# Exercise details:
Answer with the exact lines of the following material from the one containing "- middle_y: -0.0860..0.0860" through the one containing "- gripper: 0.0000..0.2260", both end lines included.
[Data segment — start]
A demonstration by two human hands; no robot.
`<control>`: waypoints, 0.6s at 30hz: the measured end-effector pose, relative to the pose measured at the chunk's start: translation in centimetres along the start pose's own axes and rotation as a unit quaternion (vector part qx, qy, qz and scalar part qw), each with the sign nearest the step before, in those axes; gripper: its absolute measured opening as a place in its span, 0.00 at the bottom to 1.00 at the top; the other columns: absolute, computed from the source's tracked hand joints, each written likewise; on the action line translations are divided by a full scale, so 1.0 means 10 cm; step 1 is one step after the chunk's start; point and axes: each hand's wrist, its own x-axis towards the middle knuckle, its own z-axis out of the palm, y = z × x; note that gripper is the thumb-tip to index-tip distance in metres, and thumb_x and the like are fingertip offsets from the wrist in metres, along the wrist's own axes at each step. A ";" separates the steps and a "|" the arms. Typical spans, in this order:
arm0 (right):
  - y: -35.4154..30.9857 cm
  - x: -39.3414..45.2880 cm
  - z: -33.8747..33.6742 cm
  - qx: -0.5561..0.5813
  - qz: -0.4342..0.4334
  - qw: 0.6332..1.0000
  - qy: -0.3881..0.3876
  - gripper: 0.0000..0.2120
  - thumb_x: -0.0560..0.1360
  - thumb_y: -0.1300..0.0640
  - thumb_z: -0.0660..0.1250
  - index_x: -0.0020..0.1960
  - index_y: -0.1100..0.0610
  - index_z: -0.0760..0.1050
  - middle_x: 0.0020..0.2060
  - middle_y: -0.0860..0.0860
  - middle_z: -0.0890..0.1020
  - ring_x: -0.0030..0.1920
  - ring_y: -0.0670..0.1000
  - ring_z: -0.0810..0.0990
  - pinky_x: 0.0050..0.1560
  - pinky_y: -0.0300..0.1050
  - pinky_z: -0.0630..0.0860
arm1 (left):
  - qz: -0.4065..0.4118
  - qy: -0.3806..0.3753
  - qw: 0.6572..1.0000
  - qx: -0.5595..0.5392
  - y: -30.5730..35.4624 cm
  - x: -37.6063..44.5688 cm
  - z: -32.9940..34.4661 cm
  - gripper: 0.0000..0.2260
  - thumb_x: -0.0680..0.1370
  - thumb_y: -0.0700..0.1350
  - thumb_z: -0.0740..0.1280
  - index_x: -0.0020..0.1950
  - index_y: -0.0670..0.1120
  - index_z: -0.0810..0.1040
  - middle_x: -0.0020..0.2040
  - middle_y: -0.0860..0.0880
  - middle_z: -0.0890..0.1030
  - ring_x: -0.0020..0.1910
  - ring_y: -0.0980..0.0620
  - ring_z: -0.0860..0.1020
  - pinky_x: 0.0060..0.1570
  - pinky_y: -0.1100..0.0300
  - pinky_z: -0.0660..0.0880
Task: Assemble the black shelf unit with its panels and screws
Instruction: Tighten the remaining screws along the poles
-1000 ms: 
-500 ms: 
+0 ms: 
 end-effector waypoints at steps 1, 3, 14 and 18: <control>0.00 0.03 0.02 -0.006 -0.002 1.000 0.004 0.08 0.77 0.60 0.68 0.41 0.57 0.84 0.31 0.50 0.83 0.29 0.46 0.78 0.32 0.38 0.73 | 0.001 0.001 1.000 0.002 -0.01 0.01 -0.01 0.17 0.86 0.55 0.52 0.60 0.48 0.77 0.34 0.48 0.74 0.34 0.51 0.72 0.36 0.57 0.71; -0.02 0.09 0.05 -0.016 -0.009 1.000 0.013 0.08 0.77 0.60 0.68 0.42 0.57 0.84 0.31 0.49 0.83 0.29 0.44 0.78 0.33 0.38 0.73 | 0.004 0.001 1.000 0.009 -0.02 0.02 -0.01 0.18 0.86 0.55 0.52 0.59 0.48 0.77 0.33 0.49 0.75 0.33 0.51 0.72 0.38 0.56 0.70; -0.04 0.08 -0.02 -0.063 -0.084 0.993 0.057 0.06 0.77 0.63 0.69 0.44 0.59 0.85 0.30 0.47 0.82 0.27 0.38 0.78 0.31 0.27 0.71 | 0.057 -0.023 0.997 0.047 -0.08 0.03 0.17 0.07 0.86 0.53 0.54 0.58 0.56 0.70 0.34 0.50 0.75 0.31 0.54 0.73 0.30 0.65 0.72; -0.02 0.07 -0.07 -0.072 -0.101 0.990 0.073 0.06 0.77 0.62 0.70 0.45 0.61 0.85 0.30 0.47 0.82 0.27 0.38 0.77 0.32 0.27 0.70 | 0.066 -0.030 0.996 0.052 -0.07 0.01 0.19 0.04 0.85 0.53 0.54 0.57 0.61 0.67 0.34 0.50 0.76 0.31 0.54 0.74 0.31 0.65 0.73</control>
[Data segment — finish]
# Answer section:
  - middle_y: -0.0860..0.0860
  - middle_z: -0.0890..0.1020
  - ring_x: -0.0030..0.1920
  - ring_y: -0.0670..0.1000
  - ring_z: -0.0810..0.0990
  - pinky_x: 0.0050..0.1560
  - pinky_y: -0.0300..0.1050
  - pinky_z: -0.0630..0.0860
arm1 (left):
  - qz: -0.4065..0.4118
  - qy: -0.3806..0.3753
  - qw: 0.6572..1.0000
  - qx: -0.5595..0.5392
  - y: -30.5730..35.4624 cm
  - x: -37.6063..44.5688 cm
  - z: -32.9940..34.4661 cm
  - gripper: 0.0000..0.2260

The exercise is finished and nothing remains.